Teaching Shakespeare through media
Niels Herold, associate professor in the English department, presented a lecture as part of this year’s College of Arts and Sciences themed lectures. This years theme, “Cracking the Code,” originally came with the lecture titled “Teaching Shakespeare Through Media.”
Herold, however, felt as if he could narrow down the theme of the lecture much more. His new idea, “Teaching Through Slings and Arrows” was presented on Nov. 11. It centers around educating others on the modernization of Shakespeare and how one show in particular shows the ways that Shakespeare should be portrayed.
About 40 minutes of clips from the Canadian television drama “Slings and Arrows” were shown. The show follows a failed actor as he took over as artistic director for a small theatre.
The lecture followed three seasons of the show, touching on the various ways in which the characters within the show portrayed different Shakespearian characters.
The point of this lecture was not just to watch episodes of a television show, however. Herold talked extensively on how changing Shakespeare’s language in the contexts of his own works wasn’t a good thing, according to some scholars.
“How much alteration can be done until it’s no longer Shakespeare?” he asked the audience.
His biggest critique was that it “was a waste of money and talent” to put Shakespeare’s words into more modernized ones, because the heart of the problem wasn’t that the difficulty of the texts at hands, but that the actors needed to understand the reasons why they were so complex.
Herold said that according to some scholars, “[Shakespeare’s] language presented difficulties in its apprehension—by a public that was not interested, apparently, in having these difficulties removed or explicated out of existence.”
For example, one clip shown to the audience was about the singing scene with Ophelia in Hamlet. The performer was struggling with understanding what Shakespeare meant by her madness, and only by having the main character explain it to her did she understand.
“In the classrooms that once used feature length films to make Shakespeare understandable, like Mel Gibson’s Hamlet, now use film clips from a sampling of different films and videos,” Herold said “Popular culture now adapts or spins Shakespeare’s works into films and performance pieces that clip, slice, or quote from what once was a performance-text realized upon the stage, and a stage that didn’t look anything like our theaters today.”
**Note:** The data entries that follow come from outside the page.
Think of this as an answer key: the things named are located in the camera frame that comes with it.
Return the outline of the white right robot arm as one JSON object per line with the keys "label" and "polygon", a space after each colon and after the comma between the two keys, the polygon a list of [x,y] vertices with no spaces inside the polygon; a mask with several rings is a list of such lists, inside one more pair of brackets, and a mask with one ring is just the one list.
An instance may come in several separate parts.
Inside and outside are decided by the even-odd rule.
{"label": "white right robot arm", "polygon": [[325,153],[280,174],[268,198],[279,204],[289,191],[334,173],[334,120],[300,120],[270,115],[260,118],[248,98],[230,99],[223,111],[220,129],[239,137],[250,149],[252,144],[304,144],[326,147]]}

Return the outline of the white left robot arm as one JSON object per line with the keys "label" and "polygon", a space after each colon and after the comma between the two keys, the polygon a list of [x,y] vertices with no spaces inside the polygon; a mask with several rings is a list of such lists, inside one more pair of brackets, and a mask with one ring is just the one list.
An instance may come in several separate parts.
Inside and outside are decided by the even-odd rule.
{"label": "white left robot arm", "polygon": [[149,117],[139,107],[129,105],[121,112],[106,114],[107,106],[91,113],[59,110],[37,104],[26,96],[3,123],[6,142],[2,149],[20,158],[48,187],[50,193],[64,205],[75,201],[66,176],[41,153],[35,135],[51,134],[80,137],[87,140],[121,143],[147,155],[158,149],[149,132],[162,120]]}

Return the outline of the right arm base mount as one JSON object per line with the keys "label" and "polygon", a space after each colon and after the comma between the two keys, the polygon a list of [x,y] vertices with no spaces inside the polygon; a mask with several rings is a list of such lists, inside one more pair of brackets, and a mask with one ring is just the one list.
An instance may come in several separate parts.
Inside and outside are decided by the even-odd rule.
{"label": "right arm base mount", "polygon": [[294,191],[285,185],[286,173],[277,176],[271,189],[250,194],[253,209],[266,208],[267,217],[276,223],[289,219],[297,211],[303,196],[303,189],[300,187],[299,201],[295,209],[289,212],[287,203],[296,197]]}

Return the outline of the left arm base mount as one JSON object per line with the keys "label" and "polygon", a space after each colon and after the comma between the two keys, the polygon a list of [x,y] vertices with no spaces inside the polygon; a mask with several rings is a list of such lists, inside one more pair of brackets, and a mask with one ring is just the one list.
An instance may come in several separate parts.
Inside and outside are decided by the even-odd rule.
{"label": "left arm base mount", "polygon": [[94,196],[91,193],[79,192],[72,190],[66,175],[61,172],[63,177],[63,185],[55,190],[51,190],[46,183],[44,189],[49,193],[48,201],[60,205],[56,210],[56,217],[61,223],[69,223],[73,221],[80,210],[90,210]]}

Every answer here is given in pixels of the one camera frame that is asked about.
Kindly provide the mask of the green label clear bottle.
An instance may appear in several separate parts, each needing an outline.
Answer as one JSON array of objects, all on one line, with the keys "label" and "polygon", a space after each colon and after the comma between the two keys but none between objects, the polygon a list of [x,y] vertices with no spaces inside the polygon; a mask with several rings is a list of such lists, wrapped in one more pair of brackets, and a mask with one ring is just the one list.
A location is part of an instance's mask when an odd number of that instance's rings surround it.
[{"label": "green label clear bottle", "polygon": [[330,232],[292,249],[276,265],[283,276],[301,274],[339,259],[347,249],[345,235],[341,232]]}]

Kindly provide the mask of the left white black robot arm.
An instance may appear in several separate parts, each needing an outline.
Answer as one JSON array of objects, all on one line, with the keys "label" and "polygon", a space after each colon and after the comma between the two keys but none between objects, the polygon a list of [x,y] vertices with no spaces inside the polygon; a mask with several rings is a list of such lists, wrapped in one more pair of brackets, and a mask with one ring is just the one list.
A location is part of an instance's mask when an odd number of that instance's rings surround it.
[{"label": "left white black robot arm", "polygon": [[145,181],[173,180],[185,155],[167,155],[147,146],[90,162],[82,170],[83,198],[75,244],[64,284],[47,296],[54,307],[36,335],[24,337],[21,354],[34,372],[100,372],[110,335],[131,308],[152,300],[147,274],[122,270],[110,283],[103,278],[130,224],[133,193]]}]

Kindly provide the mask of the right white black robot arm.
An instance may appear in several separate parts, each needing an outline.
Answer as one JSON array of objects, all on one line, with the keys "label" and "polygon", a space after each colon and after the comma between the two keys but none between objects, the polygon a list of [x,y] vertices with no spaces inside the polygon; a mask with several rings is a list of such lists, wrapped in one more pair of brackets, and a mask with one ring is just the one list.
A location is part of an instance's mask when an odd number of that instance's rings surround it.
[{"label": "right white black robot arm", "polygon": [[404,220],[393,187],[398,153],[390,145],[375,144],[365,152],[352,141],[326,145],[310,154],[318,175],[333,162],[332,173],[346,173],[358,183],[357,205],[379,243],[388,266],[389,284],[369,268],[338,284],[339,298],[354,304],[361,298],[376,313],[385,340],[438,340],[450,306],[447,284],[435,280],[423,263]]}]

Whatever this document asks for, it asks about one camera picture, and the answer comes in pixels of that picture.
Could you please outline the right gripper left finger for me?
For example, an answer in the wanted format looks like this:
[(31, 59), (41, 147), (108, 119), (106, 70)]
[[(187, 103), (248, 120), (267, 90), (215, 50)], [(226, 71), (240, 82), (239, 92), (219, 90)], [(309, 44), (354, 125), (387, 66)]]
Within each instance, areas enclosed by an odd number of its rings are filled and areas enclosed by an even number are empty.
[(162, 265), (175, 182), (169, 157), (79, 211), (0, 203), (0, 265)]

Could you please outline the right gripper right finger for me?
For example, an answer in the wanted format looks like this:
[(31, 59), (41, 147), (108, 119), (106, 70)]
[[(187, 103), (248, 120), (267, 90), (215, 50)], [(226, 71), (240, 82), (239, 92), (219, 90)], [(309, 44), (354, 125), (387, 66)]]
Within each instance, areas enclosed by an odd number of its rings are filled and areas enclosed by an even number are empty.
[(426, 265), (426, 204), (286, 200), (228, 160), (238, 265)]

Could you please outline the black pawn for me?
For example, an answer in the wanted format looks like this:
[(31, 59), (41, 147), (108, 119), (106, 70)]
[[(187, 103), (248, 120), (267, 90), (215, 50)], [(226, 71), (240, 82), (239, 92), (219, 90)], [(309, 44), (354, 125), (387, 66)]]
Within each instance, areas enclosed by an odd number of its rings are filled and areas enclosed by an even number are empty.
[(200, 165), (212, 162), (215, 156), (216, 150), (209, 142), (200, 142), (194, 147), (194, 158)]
“The series is about putting on a play. A Shakespeare play,” Harold said.
Anthony Guest, director of “As You Like It”, was in attendance at the performance.
“For actors, this was candy, to see how storyline moves with Shakespeare pieces,” Guest said.
For Herold, however, the lecture was “only the tip of the iceberg” when it came to talking about the ways in which Shakespeare should be taught.
Herold offered some advice for students studying Shakespeare as well.
“Accept the challenge, intellectual and emotional, of not being able to understand everything that’s going on in Shakespeare, especially on first reading, beholding or viewing,” Herold said.